Every line from the start of the entries up to and including the one bearing "Segment out person's left forearm" must be printed verbatim, without the pictures.
TASK INPUT: Begin
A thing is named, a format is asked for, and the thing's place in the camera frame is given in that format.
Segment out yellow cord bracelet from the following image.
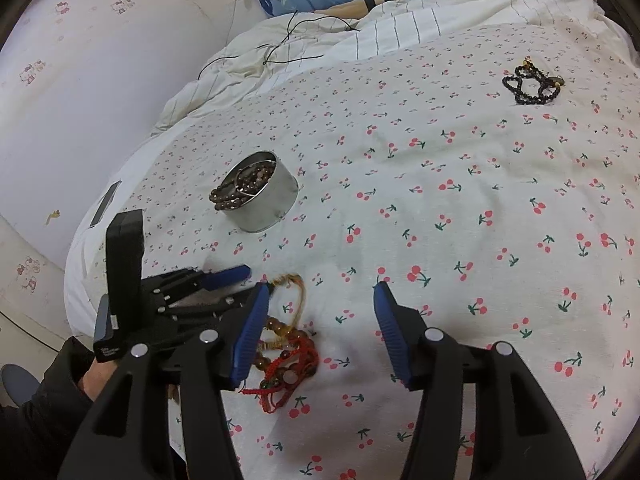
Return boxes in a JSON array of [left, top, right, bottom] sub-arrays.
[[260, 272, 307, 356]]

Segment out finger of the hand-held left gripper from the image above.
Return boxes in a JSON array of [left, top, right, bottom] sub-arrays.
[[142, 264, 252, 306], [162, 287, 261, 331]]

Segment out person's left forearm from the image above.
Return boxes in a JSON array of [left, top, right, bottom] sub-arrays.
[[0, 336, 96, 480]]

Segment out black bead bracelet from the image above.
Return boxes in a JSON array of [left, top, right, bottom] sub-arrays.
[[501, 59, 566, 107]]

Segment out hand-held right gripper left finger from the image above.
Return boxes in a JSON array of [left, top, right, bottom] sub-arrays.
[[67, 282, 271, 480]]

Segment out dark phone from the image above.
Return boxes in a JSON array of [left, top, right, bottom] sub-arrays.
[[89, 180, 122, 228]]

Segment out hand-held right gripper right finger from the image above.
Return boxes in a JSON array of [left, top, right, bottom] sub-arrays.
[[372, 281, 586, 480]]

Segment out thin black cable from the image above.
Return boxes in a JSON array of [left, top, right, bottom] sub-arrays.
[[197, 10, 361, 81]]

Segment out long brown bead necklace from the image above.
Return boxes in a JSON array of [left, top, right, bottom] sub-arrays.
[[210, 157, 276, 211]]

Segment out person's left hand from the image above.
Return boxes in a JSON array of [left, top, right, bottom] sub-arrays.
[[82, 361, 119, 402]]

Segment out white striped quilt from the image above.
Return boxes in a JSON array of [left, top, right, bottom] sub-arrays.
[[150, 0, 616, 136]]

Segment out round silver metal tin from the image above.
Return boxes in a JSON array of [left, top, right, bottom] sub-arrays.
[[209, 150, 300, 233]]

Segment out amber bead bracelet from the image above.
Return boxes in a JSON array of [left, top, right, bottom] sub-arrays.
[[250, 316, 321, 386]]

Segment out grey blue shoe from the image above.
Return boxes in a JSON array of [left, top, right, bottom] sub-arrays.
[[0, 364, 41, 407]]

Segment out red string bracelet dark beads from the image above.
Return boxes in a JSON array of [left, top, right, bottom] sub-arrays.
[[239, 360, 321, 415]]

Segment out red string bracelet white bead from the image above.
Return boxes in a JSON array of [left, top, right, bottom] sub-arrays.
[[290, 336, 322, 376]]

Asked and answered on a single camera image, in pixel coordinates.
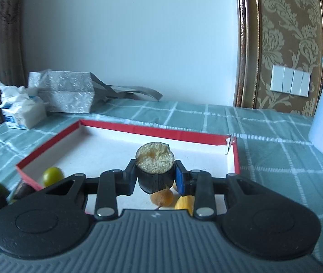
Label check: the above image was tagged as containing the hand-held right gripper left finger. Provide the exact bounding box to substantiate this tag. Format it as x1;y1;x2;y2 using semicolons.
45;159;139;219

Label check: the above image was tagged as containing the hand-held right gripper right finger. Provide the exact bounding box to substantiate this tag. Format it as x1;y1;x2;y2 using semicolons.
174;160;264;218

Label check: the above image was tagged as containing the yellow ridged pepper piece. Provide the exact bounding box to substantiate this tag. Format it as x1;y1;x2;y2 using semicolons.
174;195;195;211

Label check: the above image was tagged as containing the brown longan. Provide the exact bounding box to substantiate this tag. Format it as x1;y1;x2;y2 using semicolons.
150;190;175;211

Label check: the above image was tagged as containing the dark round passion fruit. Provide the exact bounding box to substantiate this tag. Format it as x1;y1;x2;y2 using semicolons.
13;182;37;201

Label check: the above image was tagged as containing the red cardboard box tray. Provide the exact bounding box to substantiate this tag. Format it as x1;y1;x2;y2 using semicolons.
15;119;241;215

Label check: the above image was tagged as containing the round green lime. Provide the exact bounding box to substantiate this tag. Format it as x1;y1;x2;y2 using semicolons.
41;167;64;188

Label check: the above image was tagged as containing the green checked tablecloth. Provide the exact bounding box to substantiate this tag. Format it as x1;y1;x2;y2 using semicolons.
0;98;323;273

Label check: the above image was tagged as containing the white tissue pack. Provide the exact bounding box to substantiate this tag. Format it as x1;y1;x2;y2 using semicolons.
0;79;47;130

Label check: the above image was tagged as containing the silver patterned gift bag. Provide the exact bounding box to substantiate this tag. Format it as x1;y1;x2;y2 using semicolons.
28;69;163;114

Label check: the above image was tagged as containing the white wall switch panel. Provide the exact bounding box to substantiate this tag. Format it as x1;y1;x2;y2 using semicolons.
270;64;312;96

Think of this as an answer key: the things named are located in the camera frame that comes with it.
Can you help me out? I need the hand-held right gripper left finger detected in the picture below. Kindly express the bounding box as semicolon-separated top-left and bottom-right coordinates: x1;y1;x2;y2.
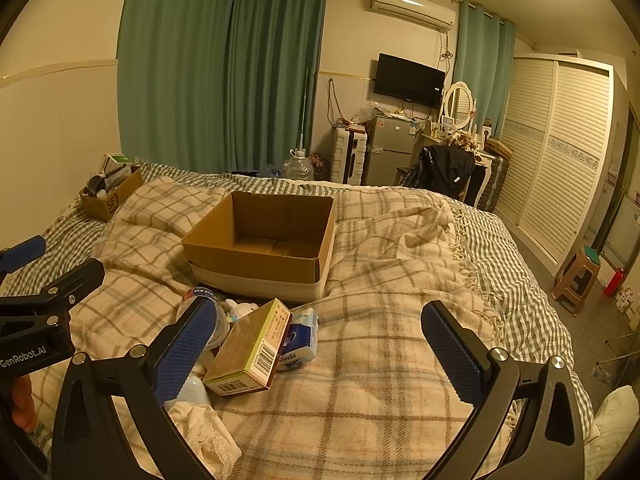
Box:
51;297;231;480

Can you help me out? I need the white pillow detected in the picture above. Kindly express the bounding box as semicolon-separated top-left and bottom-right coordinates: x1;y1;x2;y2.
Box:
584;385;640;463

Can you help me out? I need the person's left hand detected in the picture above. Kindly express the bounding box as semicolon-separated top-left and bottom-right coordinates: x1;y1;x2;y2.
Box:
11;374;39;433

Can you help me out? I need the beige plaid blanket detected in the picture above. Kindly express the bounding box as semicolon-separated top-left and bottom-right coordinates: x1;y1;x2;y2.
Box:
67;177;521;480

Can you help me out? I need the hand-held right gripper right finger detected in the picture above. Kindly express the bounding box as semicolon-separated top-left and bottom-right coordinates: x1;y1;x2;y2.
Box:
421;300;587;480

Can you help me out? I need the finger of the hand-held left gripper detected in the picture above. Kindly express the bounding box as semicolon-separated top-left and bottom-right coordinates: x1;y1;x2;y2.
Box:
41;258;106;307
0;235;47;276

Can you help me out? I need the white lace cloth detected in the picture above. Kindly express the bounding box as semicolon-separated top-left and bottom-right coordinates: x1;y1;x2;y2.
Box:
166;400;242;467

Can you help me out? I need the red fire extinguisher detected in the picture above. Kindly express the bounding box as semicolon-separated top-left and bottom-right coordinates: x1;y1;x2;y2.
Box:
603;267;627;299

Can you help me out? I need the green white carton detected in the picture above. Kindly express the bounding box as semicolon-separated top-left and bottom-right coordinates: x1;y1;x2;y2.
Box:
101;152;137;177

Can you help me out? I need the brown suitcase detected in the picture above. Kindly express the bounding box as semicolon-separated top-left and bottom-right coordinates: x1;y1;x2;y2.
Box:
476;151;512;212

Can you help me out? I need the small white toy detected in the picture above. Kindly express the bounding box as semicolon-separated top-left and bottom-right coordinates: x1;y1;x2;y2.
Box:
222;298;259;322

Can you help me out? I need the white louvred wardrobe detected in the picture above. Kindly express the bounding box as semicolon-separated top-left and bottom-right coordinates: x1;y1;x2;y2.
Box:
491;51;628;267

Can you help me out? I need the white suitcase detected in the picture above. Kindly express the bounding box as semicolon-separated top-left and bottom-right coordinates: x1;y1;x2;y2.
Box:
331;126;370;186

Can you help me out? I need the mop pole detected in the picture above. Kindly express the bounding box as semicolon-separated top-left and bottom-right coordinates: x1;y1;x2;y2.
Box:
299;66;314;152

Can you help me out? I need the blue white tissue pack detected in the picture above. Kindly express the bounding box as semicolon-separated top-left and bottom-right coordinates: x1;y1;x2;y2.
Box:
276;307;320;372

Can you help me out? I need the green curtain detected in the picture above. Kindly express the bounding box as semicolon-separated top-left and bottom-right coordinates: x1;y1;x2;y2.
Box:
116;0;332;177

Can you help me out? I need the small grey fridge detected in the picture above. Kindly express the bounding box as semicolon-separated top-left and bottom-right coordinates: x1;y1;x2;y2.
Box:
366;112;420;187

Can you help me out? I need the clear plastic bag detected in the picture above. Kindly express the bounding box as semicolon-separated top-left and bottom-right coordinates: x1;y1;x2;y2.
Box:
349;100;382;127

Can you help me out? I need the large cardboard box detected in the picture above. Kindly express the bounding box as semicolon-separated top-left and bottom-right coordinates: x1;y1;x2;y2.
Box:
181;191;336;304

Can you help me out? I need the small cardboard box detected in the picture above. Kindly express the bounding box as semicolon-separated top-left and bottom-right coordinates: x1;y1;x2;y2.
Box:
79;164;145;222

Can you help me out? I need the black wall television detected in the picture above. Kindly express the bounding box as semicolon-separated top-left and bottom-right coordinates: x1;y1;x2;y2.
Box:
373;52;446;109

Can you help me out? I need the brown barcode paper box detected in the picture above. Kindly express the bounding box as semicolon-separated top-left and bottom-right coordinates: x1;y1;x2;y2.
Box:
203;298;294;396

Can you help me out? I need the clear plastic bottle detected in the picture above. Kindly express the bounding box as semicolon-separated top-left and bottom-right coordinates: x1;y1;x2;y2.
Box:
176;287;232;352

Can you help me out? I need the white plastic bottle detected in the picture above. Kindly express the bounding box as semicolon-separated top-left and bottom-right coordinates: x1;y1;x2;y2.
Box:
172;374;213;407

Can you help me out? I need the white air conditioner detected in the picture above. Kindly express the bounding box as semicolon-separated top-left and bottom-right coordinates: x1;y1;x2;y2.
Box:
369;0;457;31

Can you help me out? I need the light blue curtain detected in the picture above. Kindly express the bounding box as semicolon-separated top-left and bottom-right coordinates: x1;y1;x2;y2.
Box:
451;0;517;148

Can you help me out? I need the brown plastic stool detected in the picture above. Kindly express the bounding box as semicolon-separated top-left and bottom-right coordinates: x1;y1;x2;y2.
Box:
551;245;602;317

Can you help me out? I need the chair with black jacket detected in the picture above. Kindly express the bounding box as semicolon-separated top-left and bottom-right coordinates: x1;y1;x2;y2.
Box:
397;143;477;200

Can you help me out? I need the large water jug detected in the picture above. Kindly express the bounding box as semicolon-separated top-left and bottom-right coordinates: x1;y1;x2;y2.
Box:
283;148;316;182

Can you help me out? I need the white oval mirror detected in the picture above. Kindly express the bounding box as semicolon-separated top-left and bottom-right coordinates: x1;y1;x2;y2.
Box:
TASK INPUT: End
RESPONSE:
A thing is named, a format is asked for, and the thing's place in the camera frame is given in that format.
Segment out yellow cord bracelet from the following image.
Return boxes in a JSON array of [left, top, right, bottom] sub-arrays.
[[260, 272, 307, 356]]

Segment out finger of the hand-held left gripper from the image above.
Return boxes in a JSON array of [left, top, right, bottom] sub-arrays.
[[142, 264, 252, 306], [162, 287, 261, 331]]

Segment out person's left forearm from the image above.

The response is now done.